I’m not perfect…

I was told weeks ago that too many people were spending their lives trying to be perfect. While I spend my time trying to show the world how I am. Everything isn’t roses and saccharine. Sometimes…it really sucks.

In a moment of weakness, I tried getting into contact with someone I have no business getting in contact with. It goes against my notion of not remaining friends with an ex (and I guess I should say that I don’t consider my high school boyfriends exes, mainly because the relationships lasted so short). It’s just a rule I have.

I’m not sure what I was expecting, but the contact was brief, and I ended it again. I randomly said “Crazy eights.” He said “Ok.” I asked what he was doing. He said still teaching but was taking the day off because he had to renew his visa.

It was just like old times. As if we were old friends catching up. And I couldn’t stand it. What are you thinking? was all I could think about. It was the cycle, reset. Do something bad, get heart broken, make amends.

“I’m sorry. I can’t do this anymore. Good bye.” And once again, he was blocked.

Moment of weakness came again, and I consulted a friend about it. I was accused of doing the same thing as a friend was doing – being placed in the friend zone and waiting to be taken out. Obviously, the situations are different – I’m with someone, for instance. Still, I took the advice. Still blocked.

I often questioned my motives for wanting to talk, for wanting to be friends again. I already have plenty of male friends. In fact, most of my friends are guys. I don’t need anymore, especially none that have hurt my feelings. But I don’t feel hurt anymore. But it wouldn’t be right to open up myself to that situation again. I had already been through that before, being friends, having a relationship, ending it, being friends but with strings attached (no, not those strings), and then ending it. Plus, I don’t need that “I’ve known you longer” lorded over my head, even though I feel it wouldn’t happen.

*sighs* The decisions we make as adults. In the end, it boiled down to my inability to let go. It was a weird, Stockholm Syndrome type ordeal (not quite. There have been worse). Crazy/interesting how we’ll try to justify the badness by pointing out all the “good” someone has done. It really doesn’t matter. You can’t get mad at a snake for doing what it does – biting people.
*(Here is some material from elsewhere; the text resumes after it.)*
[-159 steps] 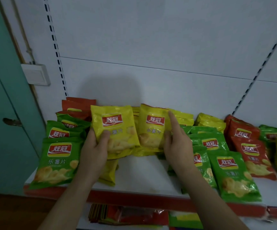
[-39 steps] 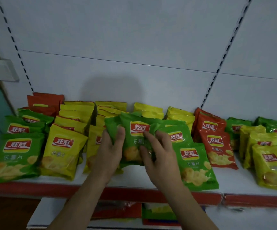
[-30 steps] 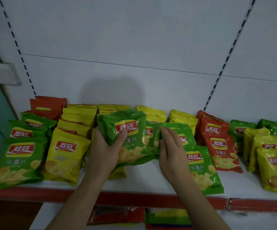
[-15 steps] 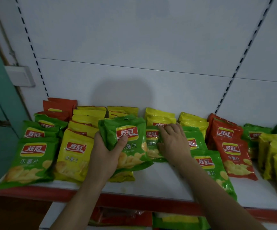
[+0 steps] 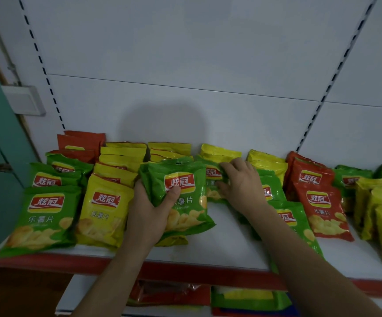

So instead of cultivating a friendship through the rubble, I cut the ties. Once and for all. There is no “closure.” The media tells us that all endings must go out with a bang, that they must be spectacular. Which can be good. But failing that, the quiet way can be just as effective, if not more. Making a dramatic exit only proves how much hold and sway the other person has. In my foolishness, I left that message, simply by saying hello.
There doesn’t need to be a big sign saying “You hurt me! How could you?!” More than likely, they don’t really care. The mere fact that you’ve said you can’t do this anymore and that you’ll never talk again should be enough. And even if they try clawing their way back in, you say no.

In other news, I’ve revived the novella that I’ve been putting off. Interestingly enough I have more material for it.